MENDELSON: Do you feel like this music is a departure from what you’ve made in the past?

LENNON: In the past, I never realized it, but I was sort of an island, and I was writing songs about my feelings and I was controlling everything and producing my own music. It was really interesting and probably an important part of my musical growth, but it wasn’t until I had a writing partner that I realized how fun and exciting songwriting can be. Now I’m able to collaborate and write songs that are not necessarily just about my view of the world, but that are a creative and collaborative fantasy.

MENDELSON: How do you deal with the inevitable comparisons drawn between the two of you and Sean’s parents?

KEMP MUHL: We’re different people, and it’s a very different time, and we write different music. It’s not politically charged. The way we write is very different. His parents very rarely actually wrote a song together, they would just inform each other’s songs. A lot of people don’t realize that, but there’s only one or two songs where their names are both on the writing credits. Sean and I do things very differently. We’ll write every word together and chords together and it’s really a mind-melding process, which is different than the way his parents were.

LENNON: We also just never really thought about it. The truth is that the comparison never occurred to us until way after we started the band. I was actually really surprised because I’ve been compared to my dad my whole life, but I never thought that Charlotte, who is a white girl from Atlanta, Georgia, would be compared to my Japanese mother—they’re just nothing alike. So I was actually really amazed that people managed to make that comparison. I was shocked. [LAUGHS]

MENDELSON: Can you describe your sound?

LENNON: All of our song titles and all of our lyrics represent our aesthetic, which is a combination of really old things, antiquated subject matter with really postmodern subject matter. That’s why our next record is going to be called Victorian Cyborg, a combination of the Victorian era aesthetic with a postmodern, technologic diatribe.

MENDELSON: I think that’s part of the theme of dissonance—these folksy sounds mixed with futuristic, dystopic lyrics.

KEMP MUHL: We think the juxtaposition between banjo solos and songs about the future are really funny. The idea of old world instruments mixed with sci-fi, futuristic lyrics, playing baroque guitar on a song about a robot boy and a banjo solo on a song about white noise—that’s our sense of humor.
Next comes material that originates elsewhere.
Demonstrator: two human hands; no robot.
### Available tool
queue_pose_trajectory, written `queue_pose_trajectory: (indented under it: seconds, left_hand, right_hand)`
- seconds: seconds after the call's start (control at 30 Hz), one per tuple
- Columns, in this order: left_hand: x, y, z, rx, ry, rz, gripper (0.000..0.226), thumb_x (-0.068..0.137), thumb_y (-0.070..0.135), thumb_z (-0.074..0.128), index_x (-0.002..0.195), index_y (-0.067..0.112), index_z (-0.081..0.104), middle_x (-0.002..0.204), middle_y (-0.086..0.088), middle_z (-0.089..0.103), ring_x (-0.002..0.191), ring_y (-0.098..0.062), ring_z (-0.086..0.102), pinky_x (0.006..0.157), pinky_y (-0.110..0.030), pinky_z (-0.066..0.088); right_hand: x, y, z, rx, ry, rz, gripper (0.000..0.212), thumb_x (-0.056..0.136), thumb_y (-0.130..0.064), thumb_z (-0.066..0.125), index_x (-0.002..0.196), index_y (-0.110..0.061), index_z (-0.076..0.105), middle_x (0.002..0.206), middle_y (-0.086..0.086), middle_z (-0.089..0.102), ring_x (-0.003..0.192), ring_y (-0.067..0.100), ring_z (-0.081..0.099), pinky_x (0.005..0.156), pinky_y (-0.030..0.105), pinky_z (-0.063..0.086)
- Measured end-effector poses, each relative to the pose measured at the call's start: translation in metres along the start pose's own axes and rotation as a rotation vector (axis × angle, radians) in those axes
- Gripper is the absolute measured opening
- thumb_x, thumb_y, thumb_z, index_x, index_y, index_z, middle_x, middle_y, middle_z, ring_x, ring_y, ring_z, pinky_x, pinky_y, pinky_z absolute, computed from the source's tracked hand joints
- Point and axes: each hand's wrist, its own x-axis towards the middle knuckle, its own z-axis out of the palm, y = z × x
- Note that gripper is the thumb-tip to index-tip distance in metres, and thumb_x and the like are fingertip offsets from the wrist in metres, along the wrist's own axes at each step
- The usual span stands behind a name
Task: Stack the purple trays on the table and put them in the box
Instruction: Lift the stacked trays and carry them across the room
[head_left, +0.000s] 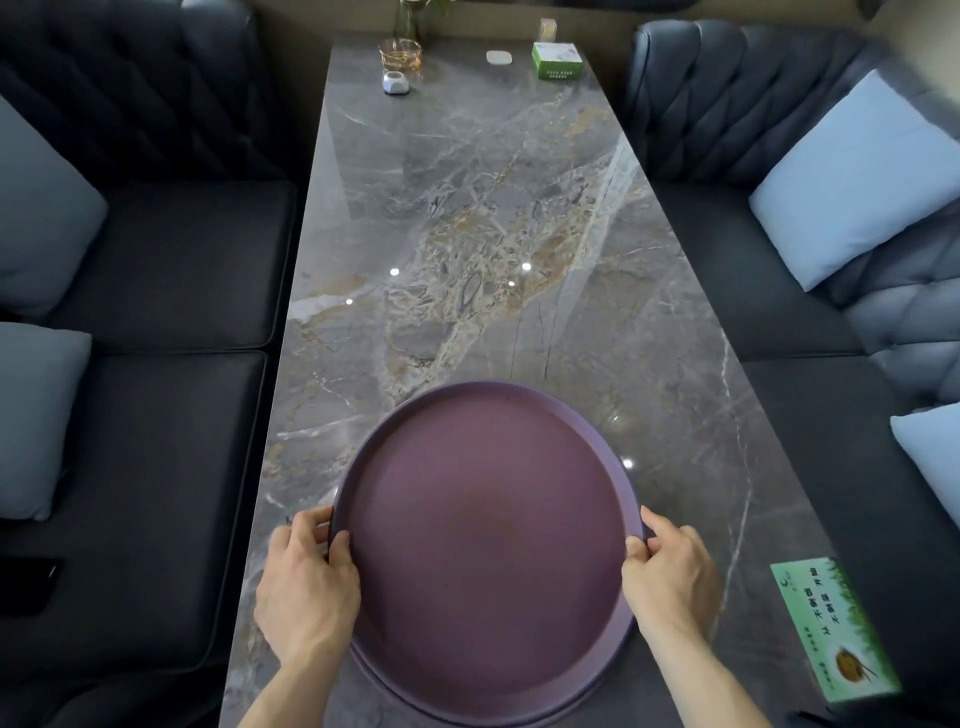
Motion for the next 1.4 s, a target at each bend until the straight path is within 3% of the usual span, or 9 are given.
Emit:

LENNON: What you said about dystopic dissonance sounds really cool; that actually is what we’re obsessed with. We feel that the modern world is actually sort of a dystopia—we have all these incredible luxuries around us technologically, luxuries like cell phones and jet planes and genetically-modified food and all these crazy scientific innovations, but everyone feels more disconnected than before. I felt that we need to be a little more connected with the environment and our surroundings and we need to be more in touch with each other. My relationship [with Kemp Muhl] would probably have not happened if it wasn’t for our cell phones because we were able to keep in touch during this time when we were traveling a lot and not seeing each other. I personally have this very dynamic relationship with technology—on the one hand, I really resent it and despise it, and on the other hand I really rely on it, and my livelihood depends on it.
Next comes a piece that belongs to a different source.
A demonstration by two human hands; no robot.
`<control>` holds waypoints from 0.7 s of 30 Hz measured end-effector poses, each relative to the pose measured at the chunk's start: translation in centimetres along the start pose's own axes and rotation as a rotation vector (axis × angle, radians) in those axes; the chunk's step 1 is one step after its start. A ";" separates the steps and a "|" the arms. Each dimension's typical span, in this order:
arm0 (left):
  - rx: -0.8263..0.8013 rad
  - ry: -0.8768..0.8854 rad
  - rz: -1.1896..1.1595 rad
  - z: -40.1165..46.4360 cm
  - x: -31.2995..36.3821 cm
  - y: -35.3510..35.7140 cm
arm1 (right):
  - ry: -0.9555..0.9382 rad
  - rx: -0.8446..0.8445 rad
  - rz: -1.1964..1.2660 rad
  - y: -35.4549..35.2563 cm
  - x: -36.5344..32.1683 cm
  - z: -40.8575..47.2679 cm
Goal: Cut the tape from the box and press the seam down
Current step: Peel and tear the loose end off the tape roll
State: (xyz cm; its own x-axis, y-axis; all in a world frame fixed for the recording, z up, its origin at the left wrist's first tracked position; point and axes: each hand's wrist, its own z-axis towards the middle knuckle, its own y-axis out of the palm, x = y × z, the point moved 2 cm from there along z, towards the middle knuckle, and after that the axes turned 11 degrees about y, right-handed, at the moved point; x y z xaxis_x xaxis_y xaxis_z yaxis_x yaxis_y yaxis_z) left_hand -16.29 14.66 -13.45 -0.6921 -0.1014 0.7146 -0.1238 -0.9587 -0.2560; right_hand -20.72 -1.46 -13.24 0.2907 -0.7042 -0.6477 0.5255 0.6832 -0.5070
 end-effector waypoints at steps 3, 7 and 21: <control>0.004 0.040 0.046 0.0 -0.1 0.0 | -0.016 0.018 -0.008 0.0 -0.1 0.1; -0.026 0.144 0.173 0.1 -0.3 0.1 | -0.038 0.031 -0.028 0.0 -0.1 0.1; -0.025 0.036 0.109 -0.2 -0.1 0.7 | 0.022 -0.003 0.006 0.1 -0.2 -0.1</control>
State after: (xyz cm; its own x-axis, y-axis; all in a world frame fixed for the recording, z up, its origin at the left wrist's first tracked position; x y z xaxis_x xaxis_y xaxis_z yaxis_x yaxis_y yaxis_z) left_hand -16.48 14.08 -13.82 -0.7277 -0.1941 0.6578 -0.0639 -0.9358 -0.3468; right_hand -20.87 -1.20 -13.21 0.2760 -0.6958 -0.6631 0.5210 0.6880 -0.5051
MENDELSON: How did making this music together change your relationship? Do you think of each other differently?

KEMP MUHL: We read an article about this study conducted on couples where they were taken to a lab and questioned about their love and their feelings for each other. They would then have to go through an obstacle course together and afterwards, when they had succeeded, they would be questioned again about their feelings and almost all of the couples would have reinvigorated feelings of love for each other and feel closer together after finishing this little obstacle course. I feel like every time we finish a song or an album, we feel closer and more in love—we’ve conquered this little obstacle course together!